── Information supplied ──

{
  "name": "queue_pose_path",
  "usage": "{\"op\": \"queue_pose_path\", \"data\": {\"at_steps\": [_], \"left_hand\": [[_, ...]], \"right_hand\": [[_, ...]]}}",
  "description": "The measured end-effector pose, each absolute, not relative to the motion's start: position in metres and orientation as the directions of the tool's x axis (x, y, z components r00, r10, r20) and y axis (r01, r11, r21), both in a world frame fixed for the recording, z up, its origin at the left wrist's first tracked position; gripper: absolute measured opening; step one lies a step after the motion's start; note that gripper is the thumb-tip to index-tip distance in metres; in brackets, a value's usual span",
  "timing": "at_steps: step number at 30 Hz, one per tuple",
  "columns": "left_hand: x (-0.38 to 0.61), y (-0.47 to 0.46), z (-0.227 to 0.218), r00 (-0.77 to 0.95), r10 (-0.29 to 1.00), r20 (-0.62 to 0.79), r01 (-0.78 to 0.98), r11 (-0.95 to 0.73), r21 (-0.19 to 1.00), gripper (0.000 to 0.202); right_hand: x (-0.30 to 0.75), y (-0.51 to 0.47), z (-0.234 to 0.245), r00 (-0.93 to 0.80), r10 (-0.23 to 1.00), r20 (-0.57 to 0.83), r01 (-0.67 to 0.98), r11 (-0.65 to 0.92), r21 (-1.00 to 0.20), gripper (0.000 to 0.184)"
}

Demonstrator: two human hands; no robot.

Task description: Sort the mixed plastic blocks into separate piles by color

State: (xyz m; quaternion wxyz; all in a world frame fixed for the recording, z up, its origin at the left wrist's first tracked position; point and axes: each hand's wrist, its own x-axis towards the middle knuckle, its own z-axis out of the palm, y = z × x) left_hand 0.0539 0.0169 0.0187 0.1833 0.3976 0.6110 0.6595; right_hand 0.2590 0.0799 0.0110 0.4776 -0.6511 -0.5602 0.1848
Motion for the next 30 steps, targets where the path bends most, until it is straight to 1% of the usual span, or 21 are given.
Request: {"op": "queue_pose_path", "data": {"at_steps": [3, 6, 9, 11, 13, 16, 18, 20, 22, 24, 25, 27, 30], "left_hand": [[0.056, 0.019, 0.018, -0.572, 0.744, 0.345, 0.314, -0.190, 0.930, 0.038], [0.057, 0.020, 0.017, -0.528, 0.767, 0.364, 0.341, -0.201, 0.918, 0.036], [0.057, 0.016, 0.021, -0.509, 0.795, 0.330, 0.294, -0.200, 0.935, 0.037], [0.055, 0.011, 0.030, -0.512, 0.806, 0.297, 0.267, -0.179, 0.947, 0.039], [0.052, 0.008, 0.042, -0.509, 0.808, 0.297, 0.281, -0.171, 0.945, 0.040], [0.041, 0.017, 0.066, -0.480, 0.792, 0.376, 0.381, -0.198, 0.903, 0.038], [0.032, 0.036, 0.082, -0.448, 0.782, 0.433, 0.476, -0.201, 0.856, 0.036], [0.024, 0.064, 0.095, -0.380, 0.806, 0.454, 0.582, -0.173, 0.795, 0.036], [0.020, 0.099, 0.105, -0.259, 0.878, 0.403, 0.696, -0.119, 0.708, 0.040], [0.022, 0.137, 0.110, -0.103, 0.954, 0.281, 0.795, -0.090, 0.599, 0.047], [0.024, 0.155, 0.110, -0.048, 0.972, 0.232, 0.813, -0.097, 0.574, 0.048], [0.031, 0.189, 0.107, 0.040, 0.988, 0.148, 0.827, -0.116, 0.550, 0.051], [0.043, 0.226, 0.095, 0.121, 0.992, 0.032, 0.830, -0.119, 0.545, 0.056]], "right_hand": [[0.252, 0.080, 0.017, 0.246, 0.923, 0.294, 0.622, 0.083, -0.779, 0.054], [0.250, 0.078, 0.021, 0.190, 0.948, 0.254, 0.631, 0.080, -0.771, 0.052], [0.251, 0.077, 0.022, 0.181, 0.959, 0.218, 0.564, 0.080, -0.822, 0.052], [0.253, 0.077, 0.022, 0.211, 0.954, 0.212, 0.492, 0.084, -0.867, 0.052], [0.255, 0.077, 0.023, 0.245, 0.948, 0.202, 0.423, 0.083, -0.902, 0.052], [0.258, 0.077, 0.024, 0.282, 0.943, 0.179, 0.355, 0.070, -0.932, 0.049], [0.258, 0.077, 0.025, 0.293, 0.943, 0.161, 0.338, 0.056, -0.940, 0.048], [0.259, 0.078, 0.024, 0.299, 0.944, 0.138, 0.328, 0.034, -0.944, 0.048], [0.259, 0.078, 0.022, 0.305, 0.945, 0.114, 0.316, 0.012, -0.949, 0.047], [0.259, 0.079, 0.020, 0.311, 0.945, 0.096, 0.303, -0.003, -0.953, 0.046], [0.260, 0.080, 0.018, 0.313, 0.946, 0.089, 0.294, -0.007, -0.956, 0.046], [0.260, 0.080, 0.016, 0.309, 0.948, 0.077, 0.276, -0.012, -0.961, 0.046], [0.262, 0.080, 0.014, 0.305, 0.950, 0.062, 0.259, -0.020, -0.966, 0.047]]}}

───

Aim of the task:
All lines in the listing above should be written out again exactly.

Answer for this exercise:
{
  "name": "queue_pose_path",
  "usage": "{\"op\": \"queue_pose_path\", \"data\": {\"at_steps\": [_], \"left_hand\": [[_, ...]], \"right_hand\": [[_, ...]]}}",
  "description": "The measured end-effector pose, each absolute, not relative to the motion's start: position in metres and orientation as the directions of the tool's x axis (x, y, z components r00, r10, r20) and y axis (r01, r11, r21), both in a world frame fixed for the recording, z up, its origin at the left wrist's first tracked position; gripper: absolute measured opening; step one lies a step after the motion's start; note that gripper is the thumb-tip to index-tip distance in metres; in brackets, a value's usual span",
  "timing": "at_steps: step number at 30 Hz, one per tuple",
  "columns": "left_hand: x (-0.38 to 0.61), y (-0.47 to 0.46), z (-0.227 to 0.218), r00 (-0.77 to 0.95), r10 (-0.29 to 1.00), r20 (-0.62 to 0.79), r01 (-0.78 to 0.98), r11 (-0.95 to 0.73), r21 (-0.19 to 1.00), gripper (0.000 to 0.202); right_hand: x (-0.30 to 0.75), y (-0.51 to 0.47), z (-0.234 to 0.245), r00 (-0.93 to 0.80), r10 (-0.23 to 1.00), r20 (-0.57 to 0.83), r01 (-0.67 to 0.98), r11 (-0.65 to 0.92), r21 (-1.00 to 0.20), gripper (0.000 to 0.184)"
}

Demonstrator: two human hands; no robot.

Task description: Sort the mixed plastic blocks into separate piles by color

State: (xyz m; quaternion wxyz; all in a world frame fixed for the recording, z up, its origin at the left wrist's first tracked position; point and axes: each hand's wrist, its own x-axis towards the middle knuckle, its own z-axis out of the palm, y = z × x) left_hand 0.0539 0.0169 0.0187 0.1833 0.3976 0.6110 0.6595; right_hand 0.2590 0.0799 0.0110 0.4776 -0.6511 -0.5602 0.1848
Motion for the next 30 steps, targets where the path bends most, until it is straight to 1% of the usual span, or 21 are given.
Request: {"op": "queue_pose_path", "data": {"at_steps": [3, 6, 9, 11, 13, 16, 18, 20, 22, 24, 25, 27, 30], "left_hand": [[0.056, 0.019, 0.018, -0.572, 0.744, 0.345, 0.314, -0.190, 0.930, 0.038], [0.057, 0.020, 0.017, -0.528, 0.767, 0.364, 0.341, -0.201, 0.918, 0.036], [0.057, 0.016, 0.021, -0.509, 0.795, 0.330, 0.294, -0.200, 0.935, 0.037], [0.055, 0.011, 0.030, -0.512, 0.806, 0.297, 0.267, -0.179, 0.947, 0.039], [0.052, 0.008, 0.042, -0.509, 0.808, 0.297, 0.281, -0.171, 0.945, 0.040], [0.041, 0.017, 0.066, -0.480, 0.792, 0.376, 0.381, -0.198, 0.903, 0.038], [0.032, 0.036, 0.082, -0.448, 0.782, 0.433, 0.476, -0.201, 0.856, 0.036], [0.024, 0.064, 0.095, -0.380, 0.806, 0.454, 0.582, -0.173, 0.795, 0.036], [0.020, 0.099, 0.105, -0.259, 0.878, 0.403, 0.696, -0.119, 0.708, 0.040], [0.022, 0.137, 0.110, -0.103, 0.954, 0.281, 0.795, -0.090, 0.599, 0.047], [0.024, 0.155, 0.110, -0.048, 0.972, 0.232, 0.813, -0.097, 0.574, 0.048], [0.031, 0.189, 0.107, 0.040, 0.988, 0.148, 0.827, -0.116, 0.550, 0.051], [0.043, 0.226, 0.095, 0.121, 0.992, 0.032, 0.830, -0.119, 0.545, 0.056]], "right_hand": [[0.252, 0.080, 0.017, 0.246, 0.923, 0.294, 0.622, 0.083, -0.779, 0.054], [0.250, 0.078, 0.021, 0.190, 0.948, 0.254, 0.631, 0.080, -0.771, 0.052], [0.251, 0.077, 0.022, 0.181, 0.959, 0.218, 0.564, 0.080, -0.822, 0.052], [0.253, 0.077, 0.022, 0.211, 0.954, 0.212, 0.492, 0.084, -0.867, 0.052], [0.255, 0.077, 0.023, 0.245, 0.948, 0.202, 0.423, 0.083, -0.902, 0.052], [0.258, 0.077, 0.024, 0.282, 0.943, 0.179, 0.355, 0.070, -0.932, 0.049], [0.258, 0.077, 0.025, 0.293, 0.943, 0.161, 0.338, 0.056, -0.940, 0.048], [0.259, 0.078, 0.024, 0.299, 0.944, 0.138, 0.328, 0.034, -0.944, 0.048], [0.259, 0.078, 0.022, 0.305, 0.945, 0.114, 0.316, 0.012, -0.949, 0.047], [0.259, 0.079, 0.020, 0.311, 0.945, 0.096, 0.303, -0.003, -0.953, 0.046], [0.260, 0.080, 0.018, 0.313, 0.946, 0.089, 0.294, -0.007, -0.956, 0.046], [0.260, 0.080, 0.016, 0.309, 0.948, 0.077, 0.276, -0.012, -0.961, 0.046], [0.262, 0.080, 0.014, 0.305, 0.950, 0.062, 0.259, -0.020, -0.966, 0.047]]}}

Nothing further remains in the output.